Scicli. Truffatore seriale arrestato dai Carabinieri

È stata eseguita una misura cautelare agli arresti domiciliari nei confronti di un truffatore sciclitano già sottoposto all’obbligo di dimora.

SCICLI – Nel tardo pomeriggio di ieri, i Carabinieri della Tenenza di Scicli hanno proceduto all’arresto di Giorgio Covato, classe 1980, sciclitano, già noto alle forze dell’ordine.
Sull’uomo, infatti, pendeva un ordine di esecuzione di misura cautelare personale disposto dalla Procura della Repubblica presso il Tribunale di Siracusa, per i reati di truffa e violazione degli obblighi relativi alla misura dell’obbligo di dimora nel comune di Scicli cui era già sottoposto.

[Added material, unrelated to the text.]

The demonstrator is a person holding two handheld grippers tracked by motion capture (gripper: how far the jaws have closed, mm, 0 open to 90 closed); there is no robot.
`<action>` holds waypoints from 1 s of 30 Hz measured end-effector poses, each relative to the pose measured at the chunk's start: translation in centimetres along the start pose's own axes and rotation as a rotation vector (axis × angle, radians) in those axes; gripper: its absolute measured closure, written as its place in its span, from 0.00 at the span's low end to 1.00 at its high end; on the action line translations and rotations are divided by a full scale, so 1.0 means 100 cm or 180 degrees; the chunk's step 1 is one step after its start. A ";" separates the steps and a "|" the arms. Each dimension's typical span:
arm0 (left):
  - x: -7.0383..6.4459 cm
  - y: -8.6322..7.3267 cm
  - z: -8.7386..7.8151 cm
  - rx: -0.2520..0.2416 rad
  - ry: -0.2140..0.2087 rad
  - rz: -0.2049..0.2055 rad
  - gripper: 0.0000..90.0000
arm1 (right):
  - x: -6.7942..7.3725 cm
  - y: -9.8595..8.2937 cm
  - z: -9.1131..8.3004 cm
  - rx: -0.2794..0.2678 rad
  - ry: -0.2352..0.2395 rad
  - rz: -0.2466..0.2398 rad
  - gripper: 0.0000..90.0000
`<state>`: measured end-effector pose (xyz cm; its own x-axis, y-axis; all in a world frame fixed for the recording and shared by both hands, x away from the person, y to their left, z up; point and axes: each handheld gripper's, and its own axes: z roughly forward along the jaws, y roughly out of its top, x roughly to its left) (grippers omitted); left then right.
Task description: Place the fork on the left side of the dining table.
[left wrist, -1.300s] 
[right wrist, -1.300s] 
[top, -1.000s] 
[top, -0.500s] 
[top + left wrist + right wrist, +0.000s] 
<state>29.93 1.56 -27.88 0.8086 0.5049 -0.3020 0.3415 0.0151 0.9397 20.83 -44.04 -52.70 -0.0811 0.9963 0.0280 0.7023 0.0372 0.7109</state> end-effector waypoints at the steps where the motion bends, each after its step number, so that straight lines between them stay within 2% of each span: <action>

Predetto, in particolare, nello scorso mese di gennaio, pur essendo già sottoposto alla misura dell’obbligo di dimora nel comune di Scicli, non ottemperando alle previste prescrizioni relative alla predetta misura, si allontanava dal comune di dimora per recarsi a Siracusa e commettere il reato di truffa ai danni di un esercizio commerciale.
Infatti, il Covato si presentava presso un rivenditore di computer di Siracusa qualificandosi come appartenente alle forze di polizia e, dopo aver fatto riparare il proprio computer ed acquistatone uno nuovo, si allontanava dal negozio senza pagare asserendo di dover andare a prendere il proprio portafoglio dimenticato dallo stesso nella fantomatica propria sede di servizio.
Pertanto, i militari della Tenenza di Scicli, nel tardo pomeriggio di ieri, hanno individuato il Covato e gli hanno notificato la misura cautelare personale come disposto dalla Procura presso il Tribunale ordinario di Siracusa.
Il predetto, secondo quanto previsto dal provvedimento cautelativo, è stato sottoposto al regime degli arresti domiciliari presso la propria abitazione.
Non è la prima volta che il Covato compie questo tipo di reati, infatti, era già sottoposto alla misura dell’obbligo di dimora nel comune di Scicli proprio a seguito di un’altra truffa, consumata nel comune di Siracusa, nella quale si era spacciato per appartenente alle forze di polizia.
Pertanto, a seguito dell’ennesima truffa, viste le  esigenze cautelari nei confronti del soggetto a causa della propria particolare tendenza a delinquere, l’Autorità Giudiziaria competente ha aggravato la misura dell’obbligo di dimora nel Comune di Scicli con il provvedimento cautelativo agli arresti domiciliari.